● **WHAT IS EXPECTED**:
Please filter the data below down to the lines holding the string "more".

● **DATA SUPPLIED**:
● ● ● ●

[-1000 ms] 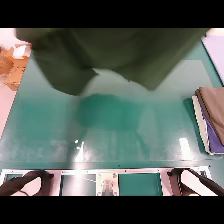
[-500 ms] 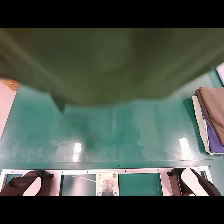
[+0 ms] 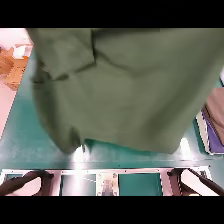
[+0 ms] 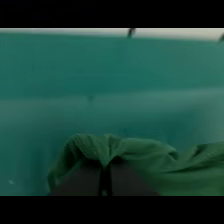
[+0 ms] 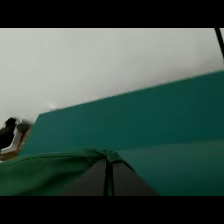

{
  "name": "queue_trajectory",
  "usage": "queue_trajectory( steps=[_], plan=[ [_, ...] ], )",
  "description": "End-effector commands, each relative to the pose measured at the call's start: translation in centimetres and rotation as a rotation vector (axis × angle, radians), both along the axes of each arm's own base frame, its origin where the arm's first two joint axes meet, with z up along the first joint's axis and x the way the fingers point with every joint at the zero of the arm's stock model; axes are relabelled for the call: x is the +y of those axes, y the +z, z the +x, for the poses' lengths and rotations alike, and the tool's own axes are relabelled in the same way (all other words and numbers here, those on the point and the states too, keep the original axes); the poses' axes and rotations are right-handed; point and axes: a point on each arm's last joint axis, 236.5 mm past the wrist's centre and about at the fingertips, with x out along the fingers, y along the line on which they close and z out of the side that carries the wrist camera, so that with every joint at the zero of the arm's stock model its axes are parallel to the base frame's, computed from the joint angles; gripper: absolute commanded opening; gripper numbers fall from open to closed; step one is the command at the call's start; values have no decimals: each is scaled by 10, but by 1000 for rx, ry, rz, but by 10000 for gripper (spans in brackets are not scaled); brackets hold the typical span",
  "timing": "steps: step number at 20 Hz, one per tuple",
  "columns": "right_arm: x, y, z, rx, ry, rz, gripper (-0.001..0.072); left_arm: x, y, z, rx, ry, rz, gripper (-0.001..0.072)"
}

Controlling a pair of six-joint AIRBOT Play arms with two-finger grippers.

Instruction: Fold the shirts.

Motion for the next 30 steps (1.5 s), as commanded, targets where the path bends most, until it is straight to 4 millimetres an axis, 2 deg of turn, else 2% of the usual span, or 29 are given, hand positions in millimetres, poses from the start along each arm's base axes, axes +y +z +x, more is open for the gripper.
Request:
queue_trajectory(
  steps=[1, 2, 3, 4, 5, 7, 9, 10, 11, 12, 14, 15, 16, 17, 18, 20, 23, 25, 27, 30],
  plan=[
    [9, -168, 60, 284, 30, 94, 14, -22, -159, 70, 304, -87, -118, 25],
    [9, -213, 71, 365, 34, 118, 14, -29, -201, 87, 360, -102, -166, 25],
    [11, -249, 79, 432, 38, 142, 14, -33, -233, 100, 393, -100, -211, 25],
    [10, -279, 85, 484, 33, 162, 14, -37, -260, 113, 413, -88, -256, 25],
    [7, -304, 91, 524, 17, 179, 14, -37, -278, 123, 412, -74, -281, 25],
    [1, -338, 97, 570, -15, 193, 14, -30, -300, 138, 389, -35, -276, 25],
    [0, -355, 98, 597, -24, 208, 14, -27, -303, 143, 374, -27, -264, 26],
    [-3, -357, 98, 599, -30, 211, 57, -25, -300, 144, 368, -29, -262, 50],
    [-6, -353, 100, 591, -34, 219, 279, -24, -292, 145, 360, -41, -262, 400],
    [-8, -344, 100, 586, -18, 231, 372, -21, -280, 145, 356, -54, -271, 616],
    [-14, -316, 87, 583, 56, 250, 329, 1, -240, 141, 353, -93, -292, 618],
    [-18, -301, 76, 583, 91, 260, 327, 23, -218, 134, 361, -105, -301, 617],
    [-25, -290, 61, 590, 111, 257, 284, 49, -202, 124, 379, -101, -302, 617],
    [-30, -282, 45, 603, 126, 254, 262, 78, -194, 110, 424, -83, -309, 617],
    [-33, -279, 25, 622, 135, 251, 262, 101, -197, 91, 485, -74, -323, 617],
    [-30, -286, -18, 672, 112, 242, 263, 134, -224, 40, 674, -65, -360, 617],
    [-10, -316, -80, 738, 67, 243, 264, 144, -279, -27, 944, -70, -397, 616],
    [11, -339, -117, 774, 33, 264, 264, 142, -318, -63, 1065, -61, -362, 616],
    [29, -361, -146, 811, 14, 288, 273, 130, -348, -87, 1132, -73, -391, 616],
    [51, -385, -178, 863, 17, 322, 273, 116, -384, -104, 1154, -62, -427, 616]
  ],
)
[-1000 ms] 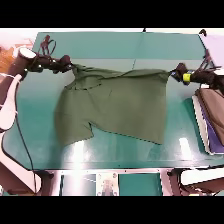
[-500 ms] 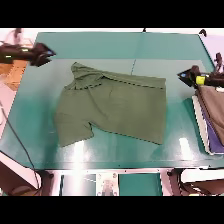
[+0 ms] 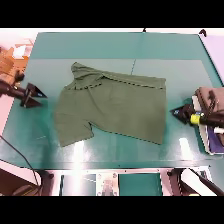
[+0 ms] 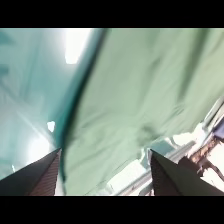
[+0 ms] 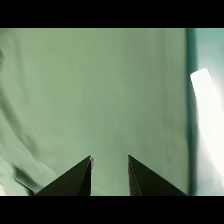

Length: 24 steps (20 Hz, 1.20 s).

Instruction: Fold the shirts.

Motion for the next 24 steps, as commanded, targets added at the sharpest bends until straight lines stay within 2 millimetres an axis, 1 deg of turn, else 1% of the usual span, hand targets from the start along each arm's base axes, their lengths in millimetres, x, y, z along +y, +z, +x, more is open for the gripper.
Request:
queue_trajectory(
  steps=[1, 3, 4, 5, 6, 7, 8, 9, 10, 11, 12, 13, 15, 17, 18, 19, 21, 23, 24],
  plan=[
    [26, -32, -43, 65, -10, 30, 273, -16, -37, -33, 51, -9, -41, 616],
    [32, -39, -51, 88, -8, 46, 273, -28, -36, -36, 33, -9, -101, 616],
    [32, -41, -51, 89, -6, 46, 273, -33, -37, -35, 22, -6, -121, 615],
    [31, -41, -51, 88, -10, 42, 273, -35, -40, -31, 6, -4, -113, 614],
    [30, -42, -50, 86, -15, 37, 273, -38, -43, -23, -21, 4, -97, 614],
    [30, -42, -50, 86, -18, 35, 273, -45, -45, -12, -57, 7, -85, 595],
    [30, -42, -50, 87, -17, 36, 273, -55, -46, -5, -91, -10, -83, 522],
    [30, -42, -50, 87, -17, 36, 273, -65, -48, -2, -107, -36, -78, 523],
    [30, -42, -50, 87, -17, 36, 273, -74, -50, -3, -111, -74, -69, 456],
    [30, -42, -50, 87, -17, 36, 273, -82, -49, -6, -108, -102, -74, 244],
    [30, -42, -50, 87, -17, 36, 273, -85, -46, -7, -105, -116, -83, 84],
    [30, -43, -51, 89, -16, 33, 275, -85, -41, -9, -102, -129, -94, 26],
    [24, -50, -59, 133, -22, 13, 370, -80, -35, -10, -95, -149, -92, 25],
    [14, -63, -76, 229, -39, -26, 372, -78, -32, -10, -91, -146, -96, 25],
    [13, -67, -81, 265, -56, -26, 378, -78, -32, -11, -89, -147, -97, 25],
    [16, -67, -84, 284, -67, -2, 417, -79, -31, -12, -87, -151, -99, 25],
    [26, -67, -93, 333, -64, 45, 421, -79, -30, -13, -82, -155, -104, 25],
    [25, -75, -103, 392, -93, 41, 426, -79, -30, -13, -83, -154, -104, 25],
    [25, -78, -104, 395, -106, 40, 447, -79, -30, -13, -82, -155, -104, 25]
  ],
)
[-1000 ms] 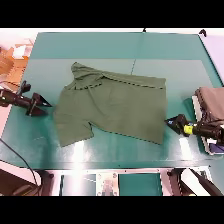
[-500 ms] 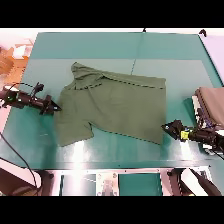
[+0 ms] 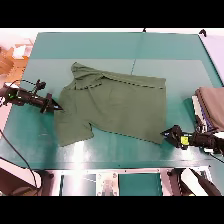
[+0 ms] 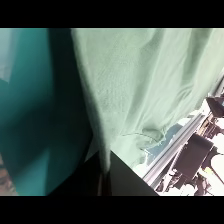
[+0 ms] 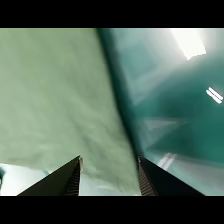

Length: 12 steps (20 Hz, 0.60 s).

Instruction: Fold the shirts.

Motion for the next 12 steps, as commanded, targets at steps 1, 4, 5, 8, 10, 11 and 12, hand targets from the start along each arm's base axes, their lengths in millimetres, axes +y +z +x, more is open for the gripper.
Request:
queue_trajectory(
  steps=[1, 4, 5, 8, 10, 11, 12],
  plan=[
    [2, -12, -14, 76, -44, 7, 452, 0, 2, -1, 4, -6, -4, 25],
    [8, -15, -7, 38, -73, 34, 449, -1, 2, 0, 1, -2, -6, 25],
    [12, -15, -7, 28, -77, 49, 448, -1, 2, 0, 1, -2, -6, 25],
    [19, -11, -2, -9, -78, 78, 421, -1, 2, 0, 0, -1, -4, 25],
    [21, -12, -3, -5, -79, 85, 420, -1, 2, 0, 0, -1, -5, 25],
    [24, -13, -7, 4, -75, 96, 419, -1, 2, 0, 0, -2, -5, 25],
    [28, -16, -12, 14, -70, 105, 400, -1, 2, 0, 1, -2, -6, 26]
  ],
)
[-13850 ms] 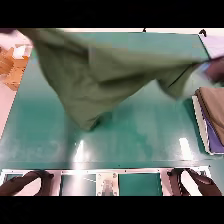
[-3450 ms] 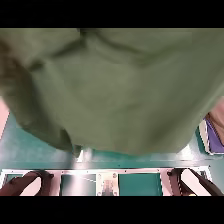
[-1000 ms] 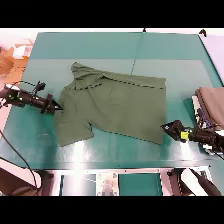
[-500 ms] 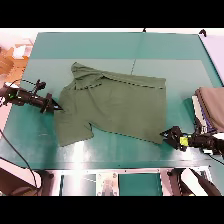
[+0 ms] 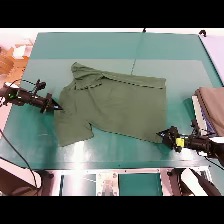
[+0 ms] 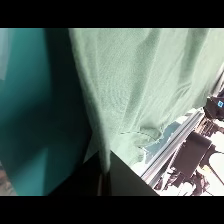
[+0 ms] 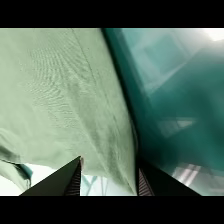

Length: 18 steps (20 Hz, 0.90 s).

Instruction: Fold the shirts.

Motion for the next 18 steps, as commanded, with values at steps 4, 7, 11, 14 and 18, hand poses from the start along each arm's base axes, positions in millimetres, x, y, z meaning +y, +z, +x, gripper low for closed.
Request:
queue_trajectory(
  steps=[4, 7, 11, 14, 18],
  plan=[
    [15, -3, -6, -20, 9, 43, 159, -1, 2, -2, 4, -8, -7, 25],
    [10, 15, 11, -88, 24, 48, 16, -6, 12, -1, -4, -8, -44, 24],
    [-19, 114, 83, -372, 34, -9, 16, -4, 85, 28, -208, -24, -41, 24],
    [-42, 255, 137, -715, 54, -131, 16, -20, 220, 59, -596, 24, -93, 24],
    [-42, 462, 143, -1175, 108, -408, 16, -53, 452, 23, -1222, 89, -106, 24]
  ],
)
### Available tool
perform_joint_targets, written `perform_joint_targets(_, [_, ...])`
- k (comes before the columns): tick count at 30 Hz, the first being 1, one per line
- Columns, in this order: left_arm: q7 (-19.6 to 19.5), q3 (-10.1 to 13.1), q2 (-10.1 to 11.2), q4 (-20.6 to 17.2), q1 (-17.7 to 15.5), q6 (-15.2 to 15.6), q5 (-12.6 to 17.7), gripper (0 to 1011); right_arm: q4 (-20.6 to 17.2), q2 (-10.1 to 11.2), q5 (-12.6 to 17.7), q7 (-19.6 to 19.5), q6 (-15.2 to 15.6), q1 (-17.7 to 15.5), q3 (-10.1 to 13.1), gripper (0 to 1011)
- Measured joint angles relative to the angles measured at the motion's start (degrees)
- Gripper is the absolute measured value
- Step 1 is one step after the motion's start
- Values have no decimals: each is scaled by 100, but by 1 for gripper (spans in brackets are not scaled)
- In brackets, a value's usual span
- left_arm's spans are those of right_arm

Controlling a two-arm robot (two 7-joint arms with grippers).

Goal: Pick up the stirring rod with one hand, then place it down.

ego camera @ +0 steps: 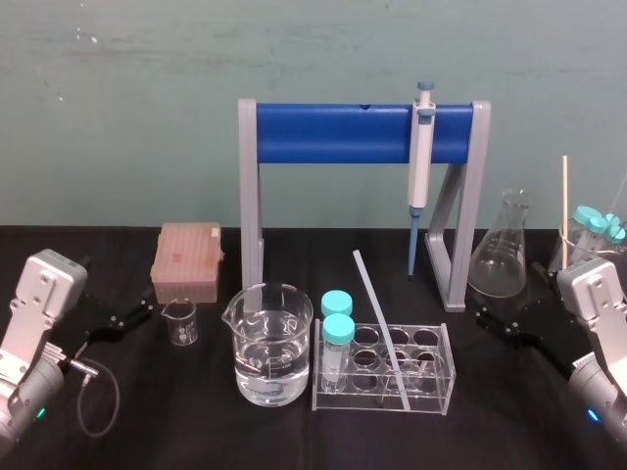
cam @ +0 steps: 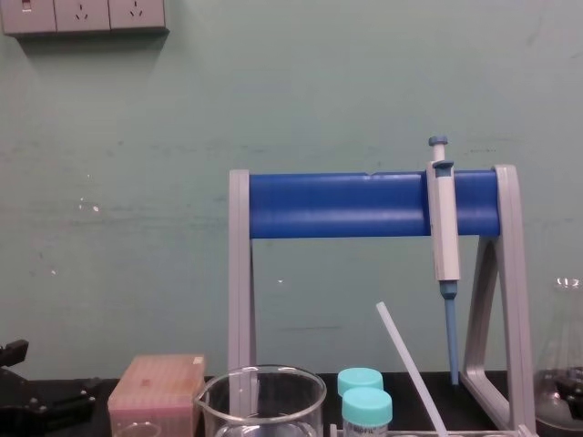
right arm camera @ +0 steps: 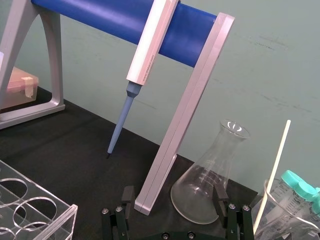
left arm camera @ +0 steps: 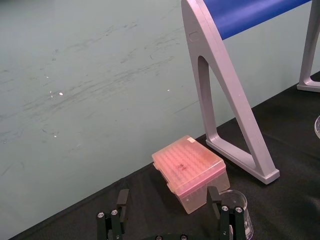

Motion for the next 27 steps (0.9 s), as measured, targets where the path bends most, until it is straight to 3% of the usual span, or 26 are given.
perform_joint_targets(27, [0,0,0,0,0,0,0,1000,0,5,0,0,0,0,0,1000])
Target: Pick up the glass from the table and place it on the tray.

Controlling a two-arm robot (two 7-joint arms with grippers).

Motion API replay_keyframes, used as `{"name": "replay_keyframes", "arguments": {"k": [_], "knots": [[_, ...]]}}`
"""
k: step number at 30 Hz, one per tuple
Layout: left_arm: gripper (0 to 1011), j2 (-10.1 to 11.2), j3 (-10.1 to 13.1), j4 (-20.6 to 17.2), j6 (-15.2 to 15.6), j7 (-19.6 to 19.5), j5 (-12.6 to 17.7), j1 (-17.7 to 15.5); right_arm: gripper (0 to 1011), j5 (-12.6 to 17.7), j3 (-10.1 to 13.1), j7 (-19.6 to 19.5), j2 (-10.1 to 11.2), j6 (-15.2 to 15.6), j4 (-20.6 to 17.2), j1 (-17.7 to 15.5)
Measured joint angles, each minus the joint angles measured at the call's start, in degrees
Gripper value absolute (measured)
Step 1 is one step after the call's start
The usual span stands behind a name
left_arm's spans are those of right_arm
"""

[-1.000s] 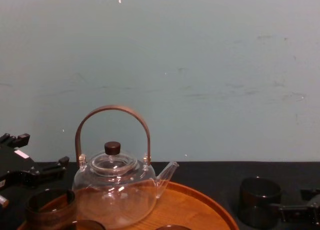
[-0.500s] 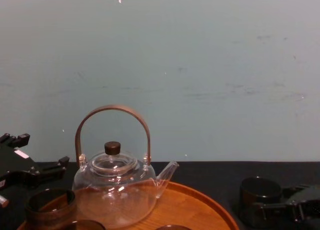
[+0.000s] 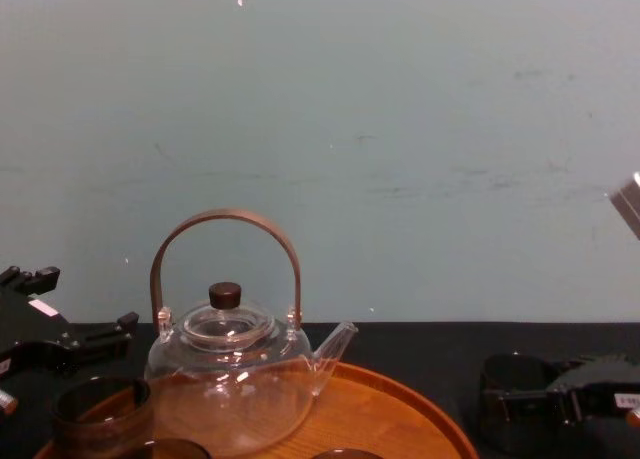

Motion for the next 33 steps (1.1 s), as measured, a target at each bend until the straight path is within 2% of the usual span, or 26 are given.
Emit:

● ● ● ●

● **WRITTEN RESPONSE**:
Motion for the next 30 steps (1.5 s), as commanded, targets where the path bends most, until it is straight to 4 millimetres an axis, 2 deg of turn, else 2% of the usual span, or 29 are given, hand positions in millimetres, poses from the start along each arm's base axes, axes +y +z +x, more is open for the gripper.
Motion for the next 24 steps, as commanded, targets added at the sharpest bends until straight lines stay within 2 millimetres an axis, 1 deg of turn, else 1% of the usual span, hand targets from the start along each arm's base axes, their lengths in millimetres, x, y, z along +y, +z, +x, more is open for the gripper.
Motion for the next 12 steps, as commanded, targets at steps 1, 4, 5, 8, 10, 11 and 12, hand targets from the start along each arm's base axes, their lengths in millimetres, axes +y +z +x, more is open for the gripper.

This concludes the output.